Basic Path Expressions

XPath uses path expressions similar to file system paths. / separates path steps, and you navigate from the document root or current node.

Absolute Paths (from root)

XPath Expression	Selects
/bookstore	Root `<bookstore>` element
/bookstore/book	All `<book>` elements (4 books)
/bookstore/book/title	All `<title>` elements (4 titles)
/bookstore/book[1]	First `<book>` element only

Relative Paths

Relative paths start from the current node (no leading /).

XPath Expression	Selects (from current node)
book	All `<book>` children
book/title	All `<title>` grandchildren
.	Current node
..	Parent node

Descendant Selector //

// selects nodes anywhere in the document, regardless of depth.

XPath Expression	Selects
// book	All `<book>` elements anywhere
// title	All `<title>` elements at any depth
// book/title	All `<title>` that are children of `<book>`

Wildcard *

* matches any element node.

XPath Expression	Selects
/bookstore/*	All children of `<bookstore>` (all books)
// book/*	All children of any `<book>` (titles, authors, etc.)
//*	All elements in the document

Predicates: Filtering Results

Predicates filter node selections using conditions inside square brackets [].

Position Predicates

XPath Expression	Selects
// book[1]	First book
// book[last()]	Last book (4th book)
// book[position()<3]	First 2 books
// book[position()>2]	Books 3 and 4

⚠Important: XPath uses 1-based indexing

Unlike most programming languages (0-indexed), XPath counts from 1.[1] is the first element, not the second.

Attribute Predicates

XPath Expression	Selects
// book[@id]	All books with an `id` attribute
// book[@id='1']	Book with `id="1"`
// book[@category='fiction']	All fiction books
// title[@lang='en']	All English titles

Value Comparisons

XPath Expression	Selects
// book[price>20]	Books with price > 20
// book[price<=10]	Books with price ≤ 10
// book[year>2000]	Books published after 2000
// book[author='George Orwell']	Books by George Orwell

Multiple Conditions (AND / OR)

<!-- AND: Both conditions must be true -->
//book[price>20 and @category='programming']
//  Result: Books that are programming AND price > 20
//  Matches: Clean Code ($45.99), Design Patterns ($54.99)

<!-- OR: Either condition can be true -->
//book[year<1950 or year>2000]
//  Result: Books published before 1950 OR after 2000
//  Matches: The Great Gatsby (1925), 1984 (1949), Clean Code (2008)

<!-- Complex: Combine multiple conditions -->
//book[@category='fiction' and price<10]
//  Result: Fiction books under $10
//  Matches: 1984 ($8.99)

XPath Axes: Navigating Relationships

Axes define the relationship between the current node and the nodes you want to select.
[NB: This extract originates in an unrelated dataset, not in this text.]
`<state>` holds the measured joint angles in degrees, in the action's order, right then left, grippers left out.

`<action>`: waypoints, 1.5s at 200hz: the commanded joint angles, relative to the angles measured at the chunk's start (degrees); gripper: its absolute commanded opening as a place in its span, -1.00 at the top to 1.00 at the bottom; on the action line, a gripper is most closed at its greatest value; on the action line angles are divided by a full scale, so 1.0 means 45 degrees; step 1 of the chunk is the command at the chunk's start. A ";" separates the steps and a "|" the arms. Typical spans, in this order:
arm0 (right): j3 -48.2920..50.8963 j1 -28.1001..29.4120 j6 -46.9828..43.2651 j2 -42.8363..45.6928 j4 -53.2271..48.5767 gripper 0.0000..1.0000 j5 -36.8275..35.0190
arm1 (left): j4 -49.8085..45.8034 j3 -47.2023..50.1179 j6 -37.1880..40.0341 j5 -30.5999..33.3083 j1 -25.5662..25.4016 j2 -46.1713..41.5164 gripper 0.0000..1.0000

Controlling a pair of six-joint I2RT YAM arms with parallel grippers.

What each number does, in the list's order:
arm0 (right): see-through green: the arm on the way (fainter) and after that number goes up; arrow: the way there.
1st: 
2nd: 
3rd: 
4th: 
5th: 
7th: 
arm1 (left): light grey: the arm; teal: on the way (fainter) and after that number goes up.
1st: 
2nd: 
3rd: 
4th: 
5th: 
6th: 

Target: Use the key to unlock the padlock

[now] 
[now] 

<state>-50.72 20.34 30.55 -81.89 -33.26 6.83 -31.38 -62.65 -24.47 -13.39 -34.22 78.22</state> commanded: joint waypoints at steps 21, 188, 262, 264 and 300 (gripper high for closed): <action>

They provide precise control over navigation.

Common Axes

Axis	Description	Example
child::	Direct children (default)	child::book
descendant::	All descendants (children, grandchildren, etc.)	descendant::title
parent::	Parent node	parent::bookstore
ancestor::	All ancestors (parent, grandparent, etc.)	ancestor::*
following-sibling::	Siblings after current node	following-sibling::book
preceding-sibling::	Siblings before current node	preceding-sibling::book
attribute::	Attributes of current node	attribute::id

Axis Shortcuts

XPath provides shortcuts for commonly used axes:

Shortcut	Full Form	Description
book	child::book	child:: is default
@id	attribute::id	@ selects attributes
// title	/descendant-or-self::node()/child::title	// descendant shortcut
.	self::node()	Current node
..	parent::node()	Parent node

<!-- Example: From a <title> node, find the parent book's price -->

<!-- Starting from: <title>The Great Gatsby</title> -->

<!-- Method 1: Using parent axis -->
parent::book/price
//  Result: <price>10.99</price>

<!-- Method 2: Using .. shortcut -->
../price
//  Result: <price>10.99</price>

<!-- Example: Find all books after the first one -->
//book[1]/following-sibling::book
//  Result: books with id 2, 3, 4

XPath Functions

XPath includes built-in functions for string manipulation, numeric operations, and boolean logic.

String Functions

<!-- contains(): Check if string contains substring -->
//book[contains(author, 'Orwell')]
//  Result: Books by authors containing "Orwell"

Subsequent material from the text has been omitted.